First published on January 13, 1869 from Bank Street, Dundee, The People’s Friend now has a weekly readership of 400,000.
The magazine was initially designed as a publication offering something for the whole family, but it has evolved over the decades, shifting around the First World War to become a magazine for women, particularly younger housewives.
In the 1970s and 80s, the audience started to become a little older, reflecting the fact that younger women were working full-time, and the average reader is now aged in their late 60s.
The DC Thomson publication is also a major publisher of magazine fiction, carrying around 600 short stories each year across the weekly magazine, the three weekly special and the annual.
Angela Gilchrist, editor-in-chief of The People’s Friend since 2007, said: “We’re proud to have maintained the founding values of the magazine. They are embedded into the ethos of the magazine – this is what The Friend is about and what it stands for.
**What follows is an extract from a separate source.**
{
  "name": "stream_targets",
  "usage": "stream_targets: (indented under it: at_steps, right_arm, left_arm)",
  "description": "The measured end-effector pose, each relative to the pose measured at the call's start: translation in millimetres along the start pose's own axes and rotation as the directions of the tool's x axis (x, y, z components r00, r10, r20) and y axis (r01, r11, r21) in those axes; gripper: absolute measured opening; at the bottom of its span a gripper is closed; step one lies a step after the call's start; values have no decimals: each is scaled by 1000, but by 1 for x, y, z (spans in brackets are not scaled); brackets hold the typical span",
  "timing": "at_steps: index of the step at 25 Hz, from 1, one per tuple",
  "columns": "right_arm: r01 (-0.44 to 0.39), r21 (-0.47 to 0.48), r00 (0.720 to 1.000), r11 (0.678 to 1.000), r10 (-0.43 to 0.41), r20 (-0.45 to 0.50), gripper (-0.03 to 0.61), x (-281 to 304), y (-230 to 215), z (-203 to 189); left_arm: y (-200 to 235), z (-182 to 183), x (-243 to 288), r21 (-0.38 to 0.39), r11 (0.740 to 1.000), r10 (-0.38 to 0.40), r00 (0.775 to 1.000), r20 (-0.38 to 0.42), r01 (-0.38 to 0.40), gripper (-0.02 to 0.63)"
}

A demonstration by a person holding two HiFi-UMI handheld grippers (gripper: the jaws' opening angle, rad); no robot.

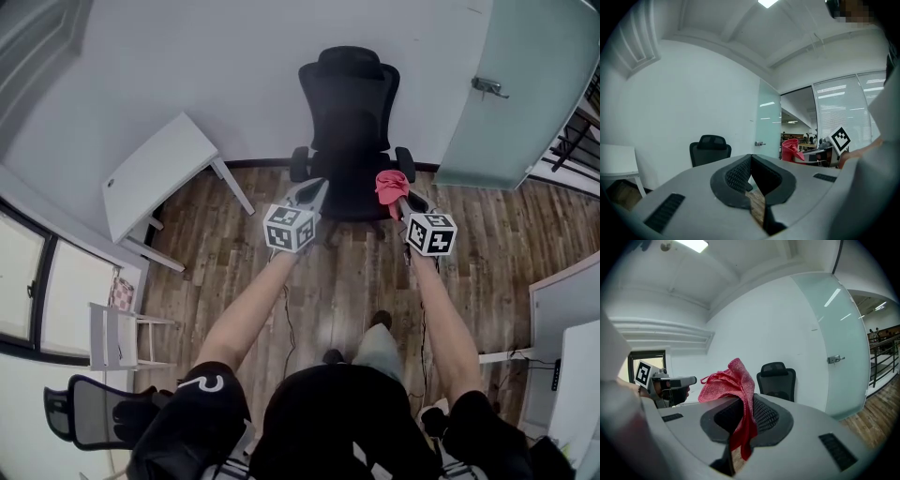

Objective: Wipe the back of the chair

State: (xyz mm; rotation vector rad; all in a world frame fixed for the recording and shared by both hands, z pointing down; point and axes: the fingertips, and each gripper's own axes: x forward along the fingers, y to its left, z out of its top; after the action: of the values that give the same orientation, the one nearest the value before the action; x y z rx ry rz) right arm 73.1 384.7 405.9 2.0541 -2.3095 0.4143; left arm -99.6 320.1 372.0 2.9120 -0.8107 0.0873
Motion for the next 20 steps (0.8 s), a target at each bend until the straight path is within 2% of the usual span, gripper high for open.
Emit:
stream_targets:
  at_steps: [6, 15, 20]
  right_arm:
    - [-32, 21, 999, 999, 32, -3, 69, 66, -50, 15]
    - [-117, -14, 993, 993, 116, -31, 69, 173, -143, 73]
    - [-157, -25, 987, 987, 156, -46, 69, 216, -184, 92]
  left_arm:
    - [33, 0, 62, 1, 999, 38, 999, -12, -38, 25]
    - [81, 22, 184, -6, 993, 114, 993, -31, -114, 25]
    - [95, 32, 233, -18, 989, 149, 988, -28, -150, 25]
“The famous founding statement which was in the first issue talks about ‘Nothing in the columns intended to corrupt the morals of young or old’, and that is very much the principle of the magazine. There will be nothing to upset or offend. The Friend is all about entertainment so people feel better for reading it, not saddened, upset or frightened in any way.
“I think that regardless of how up-to-date you are with what’s happening in the world around, there are moments when you just want to step back and have a bit of escapism, and that’s really what we offer.
“Reaching this milestone is amazing and is proof of the relationship we have with our readers. No other magazine can come close to this. And that more than anything is what has made it flourish for 150 years.”
To mark the anniversary, a symposium on The People’s Friend will take place in April at Glasgow’s Mitchell Library in conjunction with the University of Strathclyde, with a day of talks about the magazine’s place in publishing history.
In May, the Scottish Storytelling Centre in Edinburgh will mount an exhibition of original cover art and run a series of events, while later that month The People’s Friend will host a readers’ weekend at Alvaston Hall, Crewe, to meet the team behind the magazine, hear about the history of the publication and take part in “Friend” activities.
Later in the year, a further series of talks will take place at the National Library of Scotland in Edinburgh, and there are also plans for short story writing workshops during the anniversary year.
The magazine sells more than 170,000 copies a week with a readership of around 400,000.
As well as its UK readers, around 20,000 copies are exported each week to recipients as far afield as Australia, New Zealand, South Africa and Canada.
Since illustrated covers were introduced in 1946, each one has been hand-drawn and signed J Campbell Kerr – an alias for many artists over the years.
The first illustrated cover was Edinburgh Castle and the artworks tend to be of British landscapes, with almost 4,000 being created over the years.